Folding Stability

1 Introduction

Prediction of absolute protein stability ΔG by protein sequence inverse folding model ESM-IF.
Traditional physical methods (e.g., FoldX, Rosetta, etc.) for predicting protein stability ΔG rely on high-confidence structural pdb, and if there are too many mutations, the structural confidence decreases and the prediction results are poor. Benchmark results at ProteinGym show that the generative model ESM-IF predicts protein mutation stability ΔΔG of DMS data at best-in-class level in zero-shot.

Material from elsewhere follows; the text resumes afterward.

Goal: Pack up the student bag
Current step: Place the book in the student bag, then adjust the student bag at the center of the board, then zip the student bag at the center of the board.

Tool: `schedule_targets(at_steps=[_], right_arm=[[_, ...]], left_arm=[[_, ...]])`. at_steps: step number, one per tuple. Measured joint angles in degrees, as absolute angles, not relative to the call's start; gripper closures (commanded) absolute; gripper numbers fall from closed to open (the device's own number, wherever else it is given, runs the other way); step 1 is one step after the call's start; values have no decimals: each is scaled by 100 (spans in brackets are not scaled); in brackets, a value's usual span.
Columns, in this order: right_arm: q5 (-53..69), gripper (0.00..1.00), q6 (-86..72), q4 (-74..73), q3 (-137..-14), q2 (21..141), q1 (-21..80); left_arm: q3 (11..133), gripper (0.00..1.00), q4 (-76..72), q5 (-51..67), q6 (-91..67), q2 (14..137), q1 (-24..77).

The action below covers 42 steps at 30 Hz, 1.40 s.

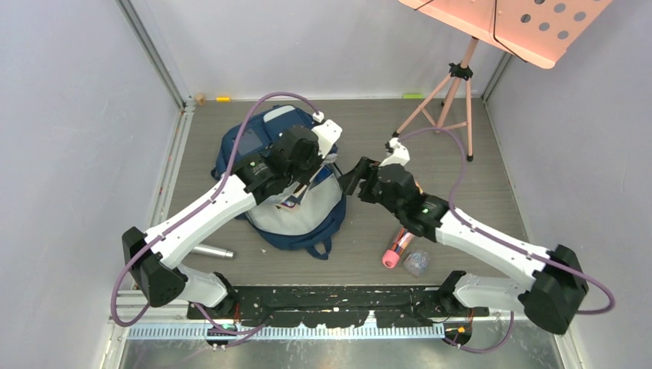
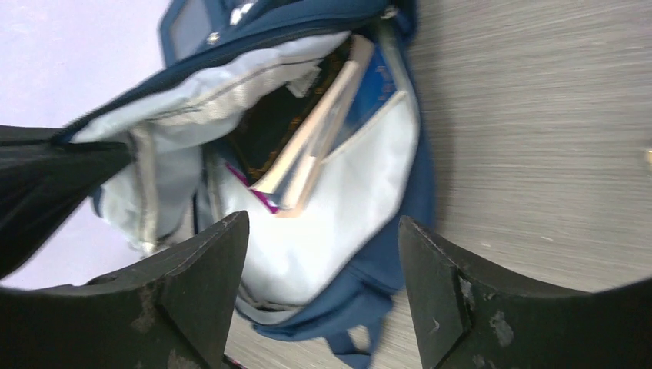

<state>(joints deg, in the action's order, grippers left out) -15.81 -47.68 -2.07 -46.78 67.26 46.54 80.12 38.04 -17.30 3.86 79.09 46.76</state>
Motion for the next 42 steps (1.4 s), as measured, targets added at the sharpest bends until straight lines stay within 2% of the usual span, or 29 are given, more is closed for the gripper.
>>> schedule_targets(at_steps=[6, 15, 17, 19, 21, 24, 26, 32, 36, 42], right_arm=[[-1767, 22, -4447, -1328, -4504, 5815, 4189], [-2036, 22, -4501, -1876, -3883, 4838, 4132], [-2038, 22, -4523, -1994, -3830, 4681, 4132], [-2040, 22, -4532, -2141, -3824, 4499, 4132], [-2040, 22, -4530, -2226, -3824, 4344, 4132], [-2021, 23, -4510, -2296, -3824, 4193, 4132], [-1988, 25, -4469, -2322, -3824, 4171, 4132], [-1728, 29, -4340, -2377, -3889, 4423, 4147], [-1601, 32, -4372, -2084, -4042, 5006, 4440], [-1750, 38, -4670, -1387, -4388, 6469, 5457]], left_arm=[[8582, 100, 3988, -1538, 36, 8444, 4641], [10221, 100, 3802, -1044, -615, 10285, 4637], [10610, 81, 3723, -972, -720, 10724, 4637], [10833, 49, 3667, -886, -770, 11006, 4637], [10855, 28, 3664, -819, -801, 11043, 4639], [10530, 9, 3500, -740, -884, 10728, 4637], [9824, 2, 3402, -683, -930, 10116, 4635], [8073, 0, 3660, -12, -1192, 7977, 4093], [7336, 0, 3699, 528, -1522, 7135, 2550], [5695, 1, 3409, 1426, -2386, 6834, 690]])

The method is an extension of mutation prediction by using the ESM-IF model to directly predict the absolute ΔG value of intact protein folding stability.
It was tested with a prediction error RMSE ≈ 1.5 kcal/mol and a correlation coefficient of 0.7, representing a major breakthrough in predicting the folding stability ΔΔG of proteins.¹

Principle

Figure 1. Computational principles.

Figure 2. Performace.

• xk : log-likelihood calculated using ESM-IF when the protein is at amino acid k at a particular site.
• xj : log-likelihood computed using ESM-IF when the protein traverses 20 amino acids when the site is j.
• Lk : Softmax gets the size of the contribution to stability when a site of the protein is amino acid k.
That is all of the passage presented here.